▶ **Your objective**:
The data below is to be set down again exactly as written.
::: Provided material :::
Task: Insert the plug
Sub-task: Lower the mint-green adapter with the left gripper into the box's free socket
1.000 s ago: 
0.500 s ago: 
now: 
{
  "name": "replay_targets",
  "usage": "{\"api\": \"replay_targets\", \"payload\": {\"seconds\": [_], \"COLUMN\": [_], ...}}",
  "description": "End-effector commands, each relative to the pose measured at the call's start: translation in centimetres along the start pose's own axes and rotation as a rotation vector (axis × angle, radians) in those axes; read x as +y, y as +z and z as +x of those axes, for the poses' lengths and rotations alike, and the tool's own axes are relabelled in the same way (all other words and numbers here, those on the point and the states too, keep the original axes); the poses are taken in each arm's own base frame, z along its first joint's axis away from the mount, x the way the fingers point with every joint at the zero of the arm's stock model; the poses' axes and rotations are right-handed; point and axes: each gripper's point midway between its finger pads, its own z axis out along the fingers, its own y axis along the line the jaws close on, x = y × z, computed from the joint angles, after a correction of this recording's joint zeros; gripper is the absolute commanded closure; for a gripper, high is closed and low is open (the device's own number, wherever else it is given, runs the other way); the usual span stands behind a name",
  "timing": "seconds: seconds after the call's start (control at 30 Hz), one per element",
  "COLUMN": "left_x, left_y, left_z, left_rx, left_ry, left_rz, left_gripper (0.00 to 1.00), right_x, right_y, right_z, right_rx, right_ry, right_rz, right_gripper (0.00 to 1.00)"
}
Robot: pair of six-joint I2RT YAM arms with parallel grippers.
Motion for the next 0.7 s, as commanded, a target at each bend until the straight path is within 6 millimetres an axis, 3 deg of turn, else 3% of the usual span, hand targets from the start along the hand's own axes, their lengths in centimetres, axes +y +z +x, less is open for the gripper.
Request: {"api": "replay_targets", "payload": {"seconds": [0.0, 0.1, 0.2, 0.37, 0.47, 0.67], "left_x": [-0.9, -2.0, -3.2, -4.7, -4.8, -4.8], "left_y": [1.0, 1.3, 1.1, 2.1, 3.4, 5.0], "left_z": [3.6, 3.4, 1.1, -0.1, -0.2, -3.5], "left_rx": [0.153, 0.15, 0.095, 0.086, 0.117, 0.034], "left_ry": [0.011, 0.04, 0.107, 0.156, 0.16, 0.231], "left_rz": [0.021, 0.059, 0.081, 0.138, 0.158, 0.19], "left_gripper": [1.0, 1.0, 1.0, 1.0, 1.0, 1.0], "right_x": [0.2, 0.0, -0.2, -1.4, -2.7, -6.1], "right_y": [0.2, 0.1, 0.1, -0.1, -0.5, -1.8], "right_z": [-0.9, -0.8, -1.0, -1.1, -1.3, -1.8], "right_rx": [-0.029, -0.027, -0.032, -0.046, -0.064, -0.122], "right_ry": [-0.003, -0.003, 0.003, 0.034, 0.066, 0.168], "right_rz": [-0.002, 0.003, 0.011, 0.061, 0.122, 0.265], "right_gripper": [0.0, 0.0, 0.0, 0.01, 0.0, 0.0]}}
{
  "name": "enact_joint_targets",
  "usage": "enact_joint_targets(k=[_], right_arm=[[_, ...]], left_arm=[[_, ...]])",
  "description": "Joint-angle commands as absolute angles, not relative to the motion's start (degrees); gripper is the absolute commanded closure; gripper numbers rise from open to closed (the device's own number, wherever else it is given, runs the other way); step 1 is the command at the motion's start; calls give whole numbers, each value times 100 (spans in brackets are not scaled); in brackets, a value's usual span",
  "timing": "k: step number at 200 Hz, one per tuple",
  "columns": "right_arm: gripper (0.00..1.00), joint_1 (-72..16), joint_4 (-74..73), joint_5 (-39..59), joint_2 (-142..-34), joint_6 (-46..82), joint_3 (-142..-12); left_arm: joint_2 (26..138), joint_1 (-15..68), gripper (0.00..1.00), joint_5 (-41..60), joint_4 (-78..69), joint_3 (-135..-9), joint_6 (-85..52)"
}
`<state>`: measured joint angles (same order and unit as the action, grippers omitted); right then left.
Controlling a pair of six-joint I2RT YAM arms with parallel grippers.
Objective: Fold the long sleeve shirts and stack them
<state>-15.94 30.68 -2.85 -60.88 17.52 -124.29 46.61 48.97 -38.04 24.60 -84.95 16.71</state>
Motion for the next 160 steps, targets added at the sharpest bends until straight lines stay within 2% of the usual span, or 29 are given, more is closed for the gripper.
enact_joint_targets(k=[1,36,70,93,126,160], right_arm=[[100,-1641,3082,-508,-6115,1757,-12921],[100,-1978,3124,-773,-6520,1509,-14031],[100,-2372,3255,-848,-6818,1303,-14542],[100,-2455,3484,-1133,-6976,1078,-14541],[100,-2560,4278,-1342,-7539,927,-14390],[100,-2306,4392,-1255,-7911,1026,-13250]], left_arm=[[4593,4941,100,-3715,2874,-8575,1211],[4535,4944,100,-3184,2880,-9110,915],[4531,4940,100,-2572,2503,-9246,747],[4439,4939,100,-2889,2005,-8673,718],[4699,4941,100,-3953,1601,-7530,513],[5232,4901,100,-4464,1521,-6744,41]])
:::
▶ **Task solution**:
Task: Insert the plug
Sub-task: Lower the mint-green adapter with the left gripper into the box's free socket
1.000 s ago: 
0.500 s ago: 
now: 
{
  "name": "replay_targets",
  "usage": "{\"api\": \"replay_targets\", \"payload\": {\"seconds\": [_], \"COLUMN\": [_], ...}}",
  "description": "End-effector commands, each relative to the pose measured at the call's start: translation in centimetres along the start pose's own axes and rotation as a rotation vector (axis × angle, radians) in those axes; read x as +y, y as +z and z as +x of those axes, for the poses' lengths and rotations alike, and the tool's own axes are relabelled in the same way (all other words and numbers here, those on the point and the states too, keep the original axes); the poses are taken in each arm's own base frame, z along its first joint's axis away from the mount, x the way the fingers point with every joint at the zero of the arm's stock model; the poses' axes and rotations are right-handed; point and axes: each gripper's point midway between its finger pads, its own z axis out along the fingers, its own y axis along the line the jaws close on, x = y × z, computed from the joint angles, after a correction of this recording's joint zeros; gripper is the absolute commanded closure; for a gripper, high is closed and low is open (the device's own number, wherever else it is given, runs the other way); the usual span stands behind a name",
  "timing": "seconds: seconds after the call's start (control at 30 Hz), one per element",
  "COLUMN": "left_x, left_y, left_z, left_rx, left_ry, left_rz, left_gripper (0.00 to 1.00), right_x, right_y, right_z, right_rx, right_ry, right_rz, right_gripper (0.00 to 1.00)"
}
Robot: pair of six-joint I2RT YAM arms with parallel grippers.
Motion for the next 0.7 s, as commanded, a target at each bend until the straight path is within 6 millimetres an axis, 3 deg of turn, else 3% of the usual span, hand targets from the start along the hand's own axes, their lengths in centimetres, axes +y +z +x, less is open for the gripper.
Request: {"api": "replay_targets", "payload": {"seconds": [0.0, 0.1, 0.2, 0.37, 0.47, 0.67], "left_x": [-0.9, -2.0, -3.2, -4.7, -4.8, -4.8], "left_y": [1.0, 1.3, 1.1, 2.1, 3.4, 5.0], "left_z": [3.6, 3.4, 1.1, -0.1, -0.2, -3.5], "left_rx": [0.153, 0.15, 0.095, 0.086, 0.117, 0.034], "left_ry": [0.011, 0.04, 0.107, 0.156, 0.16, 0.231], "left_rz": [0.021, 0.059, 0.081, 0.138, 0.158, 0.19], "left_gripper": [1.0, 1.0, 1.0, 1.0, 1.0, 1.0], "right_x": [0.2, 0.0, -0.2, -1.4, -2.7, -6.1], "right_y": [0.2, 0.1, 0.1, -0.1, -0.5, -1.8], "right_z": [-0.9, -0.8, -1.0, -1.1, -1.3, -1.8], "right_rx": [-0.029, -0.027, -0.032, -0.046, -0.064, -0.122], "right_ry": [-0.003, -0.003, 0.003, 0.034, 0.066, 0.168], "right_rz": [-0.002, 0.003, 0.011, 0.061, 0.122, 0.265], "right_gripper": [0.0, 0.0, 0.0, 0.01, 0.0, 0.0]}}
{
  "name": "enact_joint_targets",
  "usage": "enact_joint_targets(k=[_], right_arm=[[_, ...]], left_arm=[[_, ...]])",
  "description": "Joint-angle commands as absolute angles, not relative to the motion's start (degrees); gripper is the absolute commanded closure; gripper numbers rise from open to closed (the device's own number, wherever else it is given, runs the other way); step 1 is the command at the motion's start; calls give whole numbers, each value times 100 (spans in brackets are not scaled); in brackets, a value's usual span",
  "timing": "k: step number at 200 Hz, one per tuple",
  "columns": "right_arm: gripper (0.00..1.00), joint_1 (-72..16), joint_4 (-74..73), joint_5 (-39..59), joint_2 (-142..-34), joint_6 (-46..82), joint_3 (-142..-12); left_arm: joint_2 (26..138), joint_1 (-15..68), gripper (0.00..1.00), joint_5 (-41..60), joint_4 (-78..69), joint_3 (-135..-9), joint_6 (-85..52)"
}
`<state>`: measured joint angles (same order and unit as the action, grippers omitted); right then left.
Controlling a pair of six-joint I2RT YAM arms with parallel grippers.
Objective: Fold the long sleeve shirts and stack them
<state>-15.94 30.68 -2.85 -60.88 17.52 -124.29 46.61 48.97 -38.04 24.60 -84.95 16.71</state>
Motion for the next 160 steps, targets added at the sharpest bends until straight lines stay within 2% of the usual span, or 29 are given, more is closed for the gripper.
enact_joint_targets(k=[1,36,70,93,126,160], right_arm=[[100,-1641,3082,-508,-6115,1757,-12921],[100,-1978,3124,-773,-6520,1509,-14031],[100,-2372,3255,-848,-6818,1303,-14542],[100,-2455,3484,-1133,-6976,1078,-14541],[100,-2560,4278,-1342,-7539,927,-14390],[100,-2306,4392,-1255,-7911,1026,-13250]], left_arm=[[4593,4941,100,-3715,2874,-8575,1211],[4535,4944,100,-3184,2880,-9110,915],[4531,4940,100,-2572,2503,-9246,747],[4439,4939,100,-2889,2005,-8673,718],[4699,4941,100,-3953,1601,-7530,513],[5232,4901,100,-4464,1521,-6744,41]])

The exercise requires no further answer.